LETTER: Gays aren’t just victims
Dear Editor,
Spring is here. The birds are out, the blossoms have bloomed and warmer temperatures are upon us. It also means the inevitable: The homosexuals around campus are about to have their big Gay Day at USU. Their “in-your-face” tactics to “educate” and shock the public will undoubtedly include their renderings of the 1999 Matthew Shepard killing in Wyoming. They will, as they have in years past, tell everyone of the plight of this young man who was viciously beaten and left for dead, tied to a fence in the middle of nowhere.
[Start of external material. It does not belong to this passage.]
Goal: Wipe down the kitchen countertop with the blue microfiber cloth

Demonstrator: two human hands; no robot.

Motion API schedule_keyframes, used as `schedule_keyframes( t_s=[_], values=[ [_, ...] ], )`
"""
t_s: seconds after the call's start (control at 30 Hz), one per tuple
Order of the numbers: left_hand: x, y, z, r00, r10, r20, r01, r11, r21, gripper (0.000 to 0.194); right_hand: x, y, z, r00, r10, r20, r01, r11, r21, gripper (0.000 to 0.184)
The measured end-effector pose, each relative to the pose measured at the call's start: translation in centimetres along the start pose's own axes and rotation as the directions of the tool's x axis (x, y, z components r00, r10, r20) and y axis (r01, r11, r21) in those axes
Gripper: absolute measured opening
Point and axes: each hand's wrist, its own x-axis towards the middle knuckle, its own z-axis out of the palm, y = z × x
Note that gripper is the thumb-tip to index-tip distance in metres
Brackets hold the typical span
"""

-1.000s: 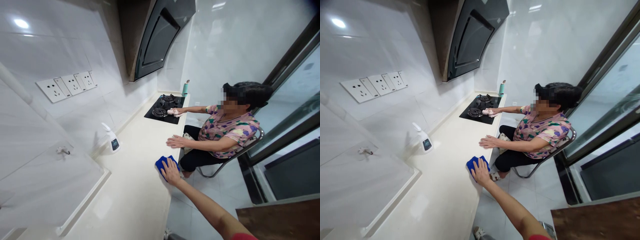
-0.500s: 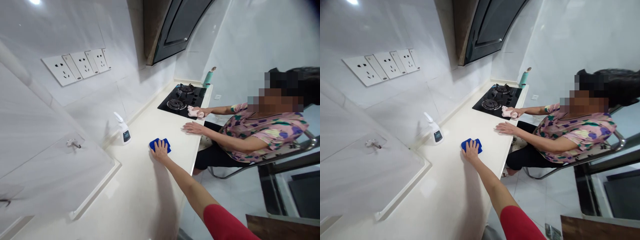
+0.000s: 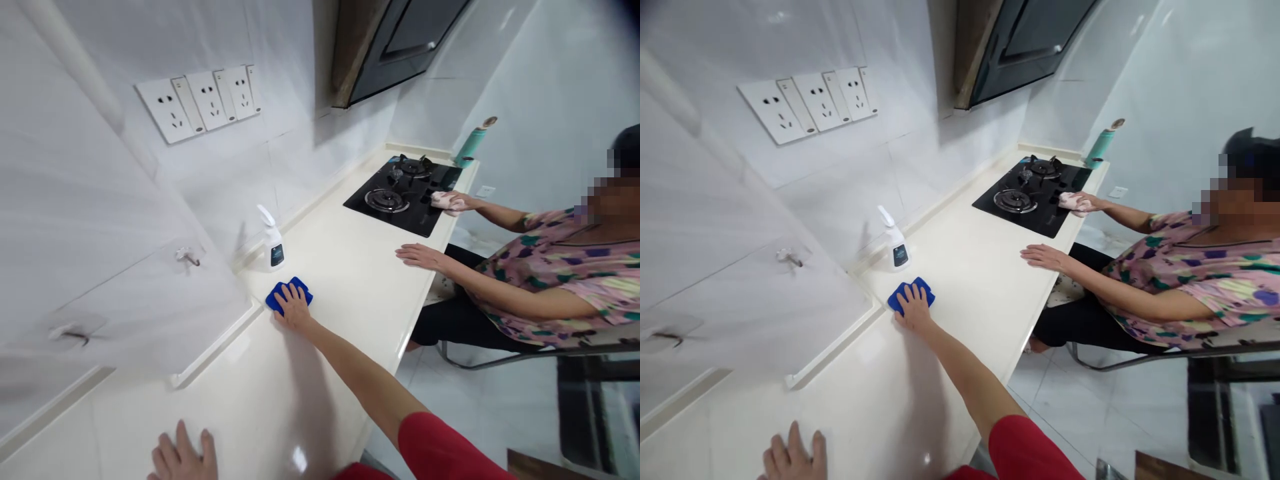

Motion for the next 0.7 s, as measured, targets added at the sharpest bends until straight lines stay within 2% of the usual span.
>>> schedule_keyframes(
  t_s=[0.13,0.27,0.37,0.43,0.5,0.6,0.63,0.7],
  values=[
    [-0.2,-0.3,-0.1,0.999,-0.004,0.033,0.004,1.0,-0.007,0.082,-4.5,-3.1,0.4,0.994,-0.097,0.043,0.097,0.995,0.01,0.067],
    [-0.6,-0.6,0.1,1.0,-0.007,0.023,0.008,1.0,-0.026,0.081,-10.5,-6.5,0.9,0.981,-0.158,0.109,0.157,0.987,0.019,0.074],
    [-0.7,-0.8,0.2,1.0,-0.011,0.007,0.012,0.999,-0.04,0.081,-15.6,-9.1,1.7,0.955,-0.261,0.139,0.251,0.964,0.083,0.077],
    [-0.7,-1.0,0.3,1.0,-0.007,0.01,0.008,0.999,-0.052,0.08,-18.9,-9.9,1.9,0.922,-0.359,0.144,0.341,0.93,0.138,0.077],
    [-0.7,-1.1,0.3,1.0,-0.001,0.02,0.003,0.998,-0.064,0.081,-21.7,-9.5,1.6,0.881,-0.45,0.145,0.422,0.887,0.184,0.073],
    [-0.6,-1.1,0.1,1.0,0.004,0.031,-0.003,0.998,-0.057,0.084,-24.8,-6.6,0.8,0.84,-0.525,0.138,0.489,0.842,0.23,0.067],
    [-0.5,-1.0,0.1,0.999,0.009,0.03,-0.008,0.999,-0.046,0.084,-25.6,-5.2,0.6,0.842,-0.523,0.132,0.487,0.842,0.234,0.066],
    [-0.4,-0.8,-0.1,0.999,0.029,0.025,-0.029,0.999,-0.018,0.085,-26.9,-1.8,0.1,0.878,-0.465,0.112,0.436,0.874,0.215,0.065]
  ],
)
What they will not tell you is about the murder of young Jesse Dirkhising, also in 1999. The 13-year-old Arkansas boy was abducted by two homosexuals and, over the course of a weekend, was bound, blindfolded, gagged with his own underwear, repeatedly raped while unconscious and sodomized by a number of foreign objects wielded by the two gay men in an apparent sex-torture fantasy gone bad.
For reasons that are not clear to me, the gays on campus have made such a big deal out of the Matthew Shepard killing over the past couple of years, when two of their own not only killed, but robbed a 13-year-old of his virtue in a most disturbing manner. Now, is this because the gays claim that the Shepard killing was a hate crime and the other was not? I don’t know if hate was the motive, but to me, the Dirkhising murder involved pedophilia, sexual perversion and deviance, heinous cruelty and moral dementia, which are not exactly wholesome virtues, either (that is, unless Jeffrey Dahmer is your role model).
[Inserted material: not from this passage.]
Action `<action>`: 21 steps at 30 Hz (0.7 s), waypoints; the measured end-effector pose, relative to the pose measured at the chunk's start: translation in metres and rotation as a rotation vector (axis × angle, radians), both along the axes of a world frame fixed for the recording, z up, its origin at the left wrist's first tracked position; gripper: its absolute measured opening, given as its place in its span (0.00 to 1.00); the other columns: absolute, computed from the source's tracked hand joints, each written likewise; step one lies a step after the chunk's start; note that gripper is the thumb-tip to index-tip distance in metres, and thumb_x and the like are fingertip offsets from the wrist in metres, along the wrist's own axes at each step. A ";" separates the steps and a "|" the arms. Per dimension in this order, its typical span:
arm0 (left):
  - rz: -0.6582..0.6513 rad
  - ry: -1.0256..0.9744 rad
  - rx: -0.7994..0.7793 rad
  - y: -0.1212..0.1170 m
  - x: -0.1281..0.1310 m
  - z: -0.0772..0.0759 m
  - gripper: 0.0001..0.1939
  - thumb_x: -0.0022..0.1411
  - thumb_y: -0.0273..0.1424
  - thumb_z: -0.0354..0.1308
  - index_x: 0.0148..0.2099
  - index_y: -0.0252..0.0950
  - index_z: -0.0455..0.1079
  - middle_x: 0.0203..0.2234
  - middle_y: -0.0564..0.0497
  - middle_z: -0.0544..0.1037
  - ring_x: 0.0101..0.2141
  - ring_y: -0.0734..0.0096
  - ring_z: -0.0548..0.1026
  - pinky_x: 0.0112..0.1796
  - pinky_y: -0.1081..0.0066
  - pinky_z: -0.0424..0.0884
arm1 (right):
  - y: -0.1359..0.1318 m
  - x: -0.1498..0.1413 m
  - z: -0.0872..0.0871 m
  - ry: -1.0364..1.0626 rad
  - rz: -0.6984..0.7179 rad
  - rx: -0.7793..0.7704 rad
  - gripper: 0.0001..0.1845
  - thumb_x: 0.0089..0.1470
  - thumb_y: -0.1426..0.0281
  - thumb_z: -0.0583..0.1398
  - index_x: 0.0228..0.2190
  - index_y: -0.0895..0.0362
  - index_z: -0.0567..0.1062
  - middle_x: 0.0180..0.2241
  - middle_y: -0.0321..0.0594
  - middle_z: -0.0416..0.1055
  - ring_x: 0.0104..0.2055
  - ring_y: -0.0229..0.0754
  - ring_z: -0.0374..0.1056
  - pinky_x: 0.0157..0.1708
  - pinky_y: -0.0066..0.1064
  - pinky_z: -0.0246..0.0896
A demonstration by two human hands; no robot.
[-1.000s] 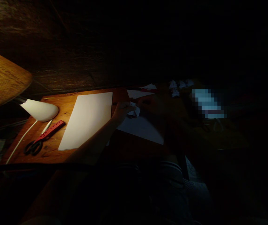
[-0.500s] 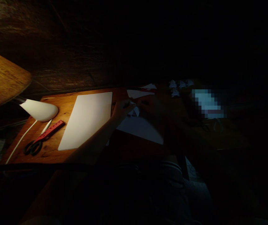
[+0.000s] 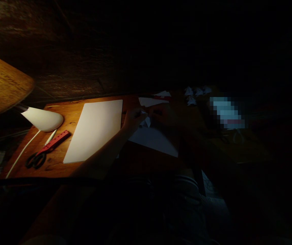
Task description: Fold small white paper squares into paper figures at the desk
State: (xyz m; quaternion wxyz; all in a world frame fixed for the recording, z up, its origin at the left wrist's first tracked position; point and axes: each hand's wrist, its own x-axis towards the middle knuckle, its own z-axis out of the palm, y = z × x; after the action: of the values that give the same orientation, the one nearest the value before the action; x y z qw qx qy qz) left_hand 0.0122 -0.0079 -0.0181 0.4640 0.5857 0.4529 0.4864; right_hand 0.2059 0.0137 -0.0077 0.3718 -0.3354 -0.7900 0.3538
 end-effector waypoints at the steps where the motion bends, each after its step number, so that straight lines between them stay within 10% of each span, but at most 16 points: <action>1: 0.001 -0.004 0.000 0.000 0.000 0.001 0.09 0.54 0.34 0.67 0.28 0.37 0.71 0.18 0.57 0.67 0.20 0.78 0.63 0.21 0.76 0.56 | 0.000 0.000 0.000 0.005 0.003 -0.004 0.09 0.57 0.66 0.62 0.29 0.57 0.79 0.31 0.38 0.79 0.34 0.40 0.71 0.36 0.30 0.60; 13: -0.066 0.022 0.011 0.000 -0.002 0.003 0.04 0.50 0.29 0.63 0.26 0.37 0.71 0.18 0.56 0.66 0.21 0.78 0.61 0.22 0.75 0.54 | -0.004 -0.004 0.001 0.005 0.091 -0.005 0.11 0.55 0.64 0.61 0.26 0.57 0.76 0.28 0.37 0.74 0.31 0.38 0.67 0.34 0.30 0.59; 21: 0.022 -0.199 -0.109 0.005 0.001 -0.004 0.18 0.55 0.47 0.67 0.31 0.38 0.70 0.23 0.55 0.71 0.22 0.74 0.72 0.24 0.73 0.68 | -0.003 0.002 0.010 0.120 -0.086 -0.082 0.14 0.56 0.59 0.61 0.27 0.56 0.74 0.27 0.37 0.71 0.30 0.37 0.64 0.31 0.30 0.58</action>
State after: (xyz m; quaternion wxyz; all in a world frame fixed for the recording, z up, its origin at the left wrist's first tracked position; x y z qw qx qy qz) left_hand 0.0128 -0.0024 -0.0224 0.5325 0.5037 0.4367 0.5216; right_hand 0.2076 0.0106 0.0026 0.4191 -0.3624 -0.7360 0.3889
In addition, I think the Dirkhising murder was far more serious and vicious than the Shepard killing. But gays love portraying themselves as the victims, not the villains. They will not mention the Dirkhising murder, since they want the world to think that gays are not capable of committing such atrocities. They want us to believe that they are only capable of being the victims of such atrocities.